DDIC of the Future (Today)
What does the future hold for the DDIC, and can we already use the new features today? In this article, we'll look at the current state of the dictionary in ABAP.
Table of contents
In this article, we'll examine the state of the dictionary in everyday use, especially in the modern era, and consider various aspects of how it's still sometimes modeled.
Introduction
The dictionary, or DDIC for short, plays a special role in the ABAP universe. Hardly any other programming language has an integrated library of reusable types, structures, and tables that can be directly integrated into programs at any time. In other languages, you usually have to install numerous libraries, initialize DDLs, download packages, or take other detours to obtain something comparable. Therefore, the dictionary is all about reusability and its use within our applications.
However, the dictionary is evolving: While in the past it was primarily designed for GUI development and had to meet corresponding criteria, this has since changed. Today, we need objects that primarily interact with the Fiori frontend and have similar properties, but without the overhead that, for example, a data element in combination with a domain generates.
Therefore, it's time for modernization. In this three-part series, we'll look at what has happened so far and what the future holds.
Overview
Here you'll find a rough overview of the current structure and the objects we need when working with the dictionary. On the left, you'll find the lowest level; on the right, you're already relatively high up in the stack. Basically, we always start modeling at the domain level. We can create domains that have the corresponding technical data types. For this, we usually create a data element in which the texts are defined, and which in turn uses a domain or can reuse different domains.
Above this are the database tables. Tables have columns, and these columns in turn usually use data elements, since they also inherit the attributes from the data elements. If we want to combine different tables and perhaps perform a join, we can do this via a view, which we also create in the dictionary.
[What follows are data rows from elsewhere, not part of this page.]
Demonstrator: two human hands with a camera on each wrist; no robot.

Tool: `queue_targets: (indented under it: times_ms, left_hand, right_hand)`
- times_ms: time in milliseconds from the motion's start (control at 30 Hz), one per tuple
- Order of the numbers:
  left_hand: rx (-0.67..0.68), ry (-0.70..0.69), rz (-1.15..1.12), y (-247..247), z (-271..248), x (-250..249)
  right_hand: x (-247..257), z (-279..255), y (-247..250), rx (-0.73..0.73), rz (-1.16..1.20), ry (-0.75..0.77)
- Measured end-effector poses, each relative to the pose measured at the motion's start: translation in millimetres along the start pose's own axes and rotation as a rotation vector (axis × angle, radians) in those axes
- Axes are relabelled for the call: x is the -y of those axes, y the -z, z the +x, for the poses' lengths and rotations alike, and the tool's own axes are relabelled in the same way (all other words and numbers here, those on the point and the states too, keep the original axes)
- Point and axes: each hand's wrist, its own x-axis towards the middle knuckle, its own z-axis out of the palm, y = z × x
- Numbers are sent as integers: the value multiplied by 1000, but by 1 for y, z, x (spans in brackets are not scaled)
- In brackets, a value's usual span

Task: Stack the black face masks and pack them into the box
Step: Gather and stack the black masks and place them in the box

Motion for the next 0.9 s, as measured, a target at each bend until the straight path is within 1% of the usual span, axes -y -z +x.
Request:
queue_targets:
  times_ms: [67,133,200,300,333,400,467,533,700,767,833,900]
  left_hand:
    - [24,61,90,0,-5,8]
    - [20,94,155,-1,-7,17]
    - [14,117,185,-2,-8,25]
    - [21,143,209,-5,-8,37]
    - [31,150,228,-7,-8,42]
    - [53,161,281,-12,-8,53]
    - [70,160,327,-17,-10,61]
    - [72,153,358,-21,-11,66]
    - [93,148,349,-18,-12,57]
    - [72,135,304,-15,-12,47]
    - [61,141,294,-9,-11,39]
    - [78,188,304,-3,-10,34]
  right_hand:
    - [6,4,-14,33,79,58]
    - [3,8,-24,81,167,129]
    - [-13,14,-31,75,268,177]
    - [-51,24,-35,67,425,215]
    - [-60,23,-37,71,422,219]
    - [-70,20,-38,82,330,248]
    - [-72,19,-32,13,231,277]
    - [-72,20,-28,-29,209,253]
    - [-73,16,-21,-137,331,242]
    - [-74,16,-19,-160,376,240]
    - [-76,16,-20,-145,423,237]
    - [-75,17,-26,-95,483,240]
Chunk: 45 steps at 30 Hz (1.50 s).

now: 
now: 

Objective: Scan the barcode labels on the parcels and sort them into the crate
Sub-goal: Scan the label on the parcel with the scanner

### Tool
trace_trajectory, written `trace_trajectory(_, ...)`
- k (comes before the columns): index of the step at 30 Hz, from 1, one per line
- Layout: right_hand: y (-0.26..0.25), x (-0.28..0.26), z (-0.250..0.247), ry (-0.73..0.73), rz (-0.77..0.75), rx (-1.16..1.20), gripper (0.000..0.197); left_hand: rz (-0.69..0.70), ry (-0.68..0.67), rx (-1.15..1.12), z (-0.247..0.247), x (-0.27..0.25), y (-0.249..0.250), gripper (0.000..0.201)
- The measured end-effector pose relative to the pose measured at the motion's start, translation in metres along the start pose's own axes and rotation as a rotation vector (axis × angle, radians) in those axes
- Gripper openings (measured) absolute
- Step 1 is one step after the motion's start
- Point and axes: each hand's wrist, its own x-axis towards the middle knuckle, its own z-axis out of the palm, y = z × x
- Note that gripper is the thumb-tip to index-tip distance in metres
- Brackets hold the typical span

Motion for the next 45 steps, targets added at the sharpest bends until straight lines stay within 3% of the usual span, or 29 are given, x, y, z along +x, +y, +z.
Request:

Below this are two helper types. One is the structure, which in turn does not contain any data, but represents a set of fields. This structure can also be used, for example, to integrate it into different tables, so that the same structure can be used across multiple tables. A table type can also be derived from a structure. This means we directly define a type that, for example, also has a key, a sort order, and certain key fields. We can then reuse this type, which happens primarily in the interface area of function modules.
Elements
Let's take a closer look at the different levels and artifacts and examine their specific properties.
Domains
In a domain, we first define the basic data type that the domain should have. We can choose between various basic data types such as Character (CHAR), Numeric Character (NUMC), Integer (INT4), Date (DATS), and others. Many data types then require a length specification. Once we have finished this, we can also assign fixed values to the data type. These behave similarly to constants, but they are not checked and validated in the code; at most, they are offered for selection from a domain in the UI. Basically, this has the charming advantage that we define a value and a corresponding text, and you don't have to work later in the GUI to display them.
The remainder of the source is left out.